1. An optical component including a substrate and an optical thin film formed on the substrate,

wherein an internal stress σ, in units of MPa, satisfies Expression (1) given below when x=|E/R| is in the range of 0 to 3: σ≦−30x  (1),

where E, in units of mm, is an effective optical diameter of the substrate, R, in units of mm, is a radius of curvature of the substrate, and x is an absolute value of a ratio of E to R.

2. The optical component according to claim 1, wherein the internal stress σ satisfies Expression (2) given below:

−30x−300≦σ≦−30x  (2).

3. The optical component according to claim 1, wherein the optical thin film is formed on both sides of the substrate.

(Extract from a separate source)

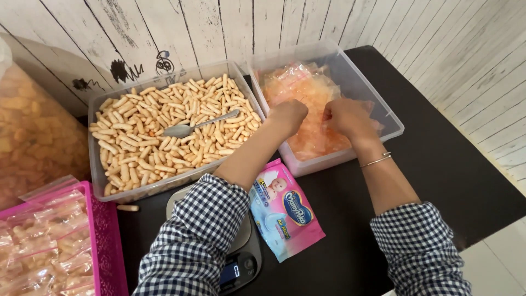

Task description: Packaging small snacks into plastic bags, weighing each bag on a digital scale, and organizing them in a basket.

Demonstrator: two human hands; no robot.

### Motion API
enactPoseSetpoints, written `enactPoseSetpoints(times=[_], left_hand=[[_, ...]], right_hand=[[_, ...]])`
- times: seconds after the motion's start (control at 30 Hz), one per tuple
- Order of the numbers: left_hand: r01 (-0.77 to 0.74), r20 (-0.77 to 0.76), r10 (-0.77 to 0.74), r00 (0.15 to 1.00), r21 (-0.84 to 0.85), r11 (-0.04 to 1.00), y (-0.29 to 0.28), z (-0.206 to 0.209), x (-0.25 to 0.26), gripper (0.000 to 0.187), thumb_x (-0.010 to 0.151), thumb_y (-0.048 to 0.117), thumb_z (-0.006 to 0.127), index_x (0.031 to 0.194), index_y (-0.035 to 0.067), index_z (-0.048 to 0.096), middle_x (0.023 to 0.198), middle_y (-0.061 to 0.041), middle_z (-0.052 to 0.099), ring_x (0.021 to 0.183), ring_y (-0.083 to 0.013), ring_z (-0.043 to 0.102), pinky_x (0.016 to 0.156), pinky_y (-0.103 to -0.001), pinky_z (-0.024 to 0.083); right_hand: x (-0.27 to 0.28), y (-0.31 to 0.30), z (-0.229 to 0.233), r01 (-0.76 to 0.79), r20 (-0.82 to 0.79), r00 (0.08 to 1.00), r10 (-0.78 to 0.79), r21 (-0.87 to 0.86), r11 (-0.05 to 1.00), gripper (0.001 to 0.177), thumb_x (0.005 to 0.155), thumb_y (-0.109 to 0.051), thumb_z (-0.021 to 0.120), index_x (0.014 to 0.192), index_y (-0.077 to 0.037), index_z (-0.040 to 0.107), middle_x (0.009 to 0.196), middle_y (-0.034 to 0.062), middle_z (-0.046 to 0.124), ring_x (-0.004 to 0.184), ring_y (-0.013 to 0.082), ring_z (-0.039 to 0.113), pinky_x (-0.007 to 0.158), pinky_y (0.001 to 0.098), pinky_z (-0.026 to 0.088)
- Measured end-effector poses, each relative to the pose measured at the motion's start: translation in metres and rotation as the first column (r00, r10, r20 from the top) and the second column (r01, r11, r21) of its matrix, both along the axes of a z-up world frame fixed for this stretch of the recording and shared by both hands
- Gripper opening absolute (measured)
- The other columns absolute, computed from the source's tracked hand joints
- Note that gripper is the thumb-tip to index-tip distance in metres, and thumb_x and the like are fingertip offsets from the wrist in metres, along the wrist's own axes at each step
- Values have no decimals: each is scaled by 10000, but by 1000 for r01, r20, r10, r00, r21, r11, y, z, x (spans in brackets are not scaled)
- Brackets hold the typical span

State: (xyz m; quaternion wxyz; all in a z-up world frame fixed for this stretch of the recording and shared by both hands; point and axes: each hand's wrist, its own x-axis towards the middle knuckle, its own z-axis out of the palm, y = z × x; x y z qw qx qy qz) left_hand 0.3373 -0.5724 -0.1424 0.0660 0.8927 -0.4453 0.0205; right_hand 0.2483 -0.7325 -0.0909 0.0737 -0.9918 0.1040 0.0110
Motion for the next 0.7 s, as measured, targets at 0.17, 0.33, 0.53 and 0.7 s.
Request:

4. The optical component according to claim 1, wherein the substrate is made of resin.

5. The optical component according to claim 1, wherein at least one layer of the optical thin film is formed by an ion assisted deposition method or a plasma assisted deposition method.

6. The optical component according to claim 5, wherein parameters of the ion assisted deposition method or the plasma assisted deposition method are controlled according to a constituent material of the layer formed by the ion assisted deposition method or the plasma assisted deposition method.

7. A method of manufacturing an optical component comprising:

forming an optical thin film on a substrate,

wherein an internal stress σ, in units of MPa, satisfies Expression (1) given below when x=|E/R| is in the range of 0 to 3: σ≦−30x  (1),

where E, in units of mm, is an effective optical diameter of the substrate, R, in units of mm, is a radius of curvature of the substrate, and x is an absolute value of a ratio of E to R.

8. The optical component manufacturing method according to claim 7, wherein the internal stress σ satisfies Expression (2) given below:

−30x−300≦σ≦−30x  (2).

9. The optical component manufacturing method according to claim 7, wherein the optical thin film is formed on both sides of the substrate.

10. The optical component manufacturing method according to claim 7, wherein the substrate is made of resin.

11. The optical component manufacturing method according to claim 7, wherein at least one layer of the optical thin film is formed by an ion assisted deposition method or a plasma assisted deposition method.

12. The optical component manufacturing method according to claim 11, wherein parameters of the ion assisted deposition method or the plasma assisted deposition method are controlled according to a constituent material of the layer formed by the ion assisted deposition method or the plasma assisted deposition method.